§ EXERCISE BRIEF
Could you copy exactly the lines below, beginning at the line with "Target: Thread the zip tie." and stopping after the line with "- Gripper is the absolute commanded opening", with no pictures?
***** DATASET CONTENT
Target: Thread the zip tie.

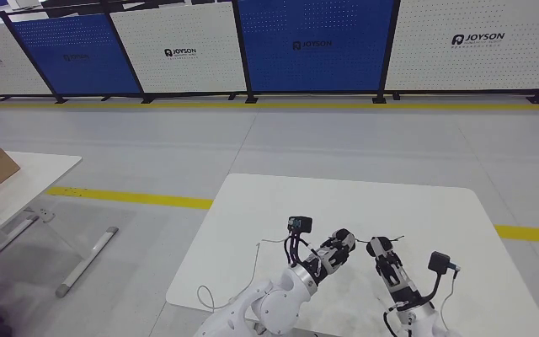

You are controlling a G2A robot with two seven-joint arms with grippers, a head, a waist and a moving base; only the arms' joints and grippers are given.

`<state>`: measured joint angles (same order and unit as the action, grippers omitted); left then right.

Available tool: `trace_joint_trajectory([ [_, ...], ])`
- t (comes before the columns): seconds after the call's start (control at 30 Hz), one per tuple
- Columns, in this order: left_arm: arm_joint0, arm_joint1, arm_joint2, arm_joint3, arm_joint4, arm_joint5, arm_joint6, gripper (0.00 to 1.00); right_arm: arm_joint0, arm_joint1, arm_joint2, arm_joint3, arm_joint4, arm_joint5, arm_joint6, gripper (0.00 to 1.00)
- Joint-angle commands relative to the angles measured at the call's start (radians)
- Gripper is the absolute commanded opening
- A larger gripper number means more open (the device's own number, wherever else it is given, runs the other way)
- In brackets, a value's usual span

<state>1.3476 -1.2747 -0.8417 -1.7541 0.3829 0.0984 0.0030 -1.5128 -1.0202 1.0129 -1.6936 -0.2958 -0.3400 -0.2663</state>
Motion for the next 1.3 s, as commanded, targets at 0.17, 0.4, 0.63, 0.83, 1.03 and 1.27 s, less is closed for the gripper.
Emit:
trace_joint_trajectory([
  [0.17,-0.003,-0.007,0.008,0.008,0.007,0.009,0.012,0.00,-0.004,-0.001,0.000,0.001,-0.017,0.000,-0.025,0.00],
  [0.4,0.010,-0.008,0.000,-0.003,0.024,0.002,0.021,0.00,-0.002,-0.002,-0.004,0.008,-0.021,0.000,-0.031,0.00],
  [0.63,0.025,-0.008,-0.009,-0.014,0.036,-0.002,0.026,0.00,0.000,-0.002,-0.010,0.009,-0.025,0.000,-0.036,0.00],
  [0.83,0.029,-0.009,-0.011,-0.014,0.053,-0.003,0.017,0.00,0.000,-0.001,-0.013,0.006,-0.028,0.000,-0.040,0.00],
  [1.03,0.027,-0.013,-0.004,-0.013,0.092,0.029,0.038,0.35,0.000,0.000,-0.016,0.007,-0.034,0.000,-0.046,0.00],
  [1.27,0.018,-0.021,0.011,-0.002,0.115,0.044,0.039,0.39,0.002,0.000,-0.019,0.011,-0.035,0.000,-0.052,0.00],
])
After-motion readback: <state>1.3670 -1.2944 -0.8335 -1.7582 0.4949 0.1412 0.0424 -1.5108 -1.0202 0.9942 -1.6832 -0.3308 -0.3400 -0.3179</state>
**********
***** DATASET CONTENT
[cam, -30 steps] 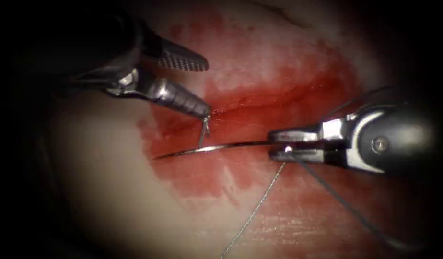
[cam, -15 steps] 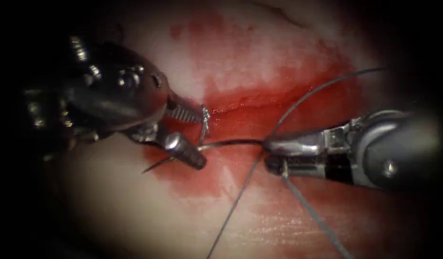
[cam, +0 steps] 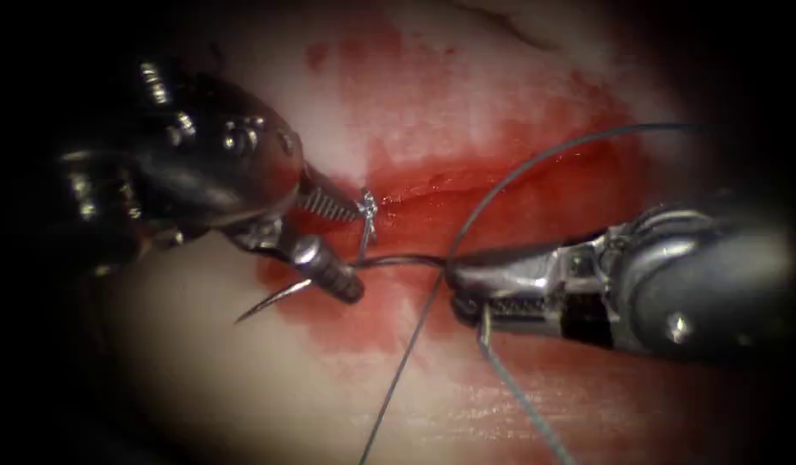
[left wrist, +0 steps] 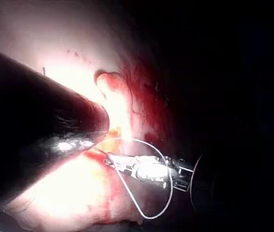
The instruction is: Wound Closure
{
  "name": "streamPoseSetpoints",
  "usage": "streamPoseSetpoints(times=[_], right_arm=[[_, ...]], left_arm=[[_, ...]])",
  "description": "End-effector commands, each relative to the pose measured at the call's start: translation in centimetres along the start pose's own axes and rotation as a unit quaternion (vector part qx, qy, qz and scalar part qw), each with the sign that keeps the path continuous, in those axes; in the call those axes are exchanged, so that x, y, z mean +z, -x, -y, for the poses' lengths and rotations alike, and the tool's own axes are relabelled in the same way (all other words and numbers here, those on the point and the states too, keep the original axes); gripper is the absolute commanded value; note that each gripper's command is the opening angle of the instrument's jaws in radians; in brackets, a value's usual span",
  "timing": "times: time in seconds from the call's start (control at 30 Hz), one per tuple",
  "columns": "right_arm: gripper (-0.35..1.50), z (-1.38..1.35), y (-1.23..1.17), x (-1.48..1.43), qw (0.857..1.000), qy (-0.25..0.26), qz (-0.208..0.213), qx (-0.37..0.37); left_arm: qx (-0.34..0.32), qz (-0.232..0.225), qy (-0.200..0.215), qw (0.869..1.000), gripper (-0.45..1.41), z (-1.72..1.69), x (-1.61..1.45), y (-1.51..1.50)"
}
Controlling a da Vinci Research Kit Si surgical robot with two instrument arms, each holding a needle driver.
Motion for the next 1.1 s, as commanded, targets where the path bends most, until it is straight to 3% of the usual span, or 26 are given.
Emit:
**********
§ ANSWER SECTION
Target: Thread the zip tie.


You are controlling a G2A robot with two seven-joint arms with grippers, a head, a waist and a moving base; only the arms' joints and grippers are given.

`<state>`: measured joint angles (same order and unit as the action, grippers omitted); left then right.

Available tool: `trace_joint_trajectory([ [_, ...], ])`
- t (comes before the columns): seconds after the call's start (control at 30 Hz), one per tuple
- Columns, in this order: left_arm: arm_joint0, arm_joint1, arm_joint2, arm_joint3, arm_joint4, arm_joint5, arm_joint6, gripper (0.00 to 1.00); right_arm: arm_joint0, arm_joint1, arm_joint2, arm_joint3, arm_joint4, arm_joint5, arm_joint6, gripper (0.00 to 1.00)
- Joint-angle commands relative to the angles measured at the call's start (radians)
- Gripper is the absolute commanded opening

Nothing else is part of this exercise.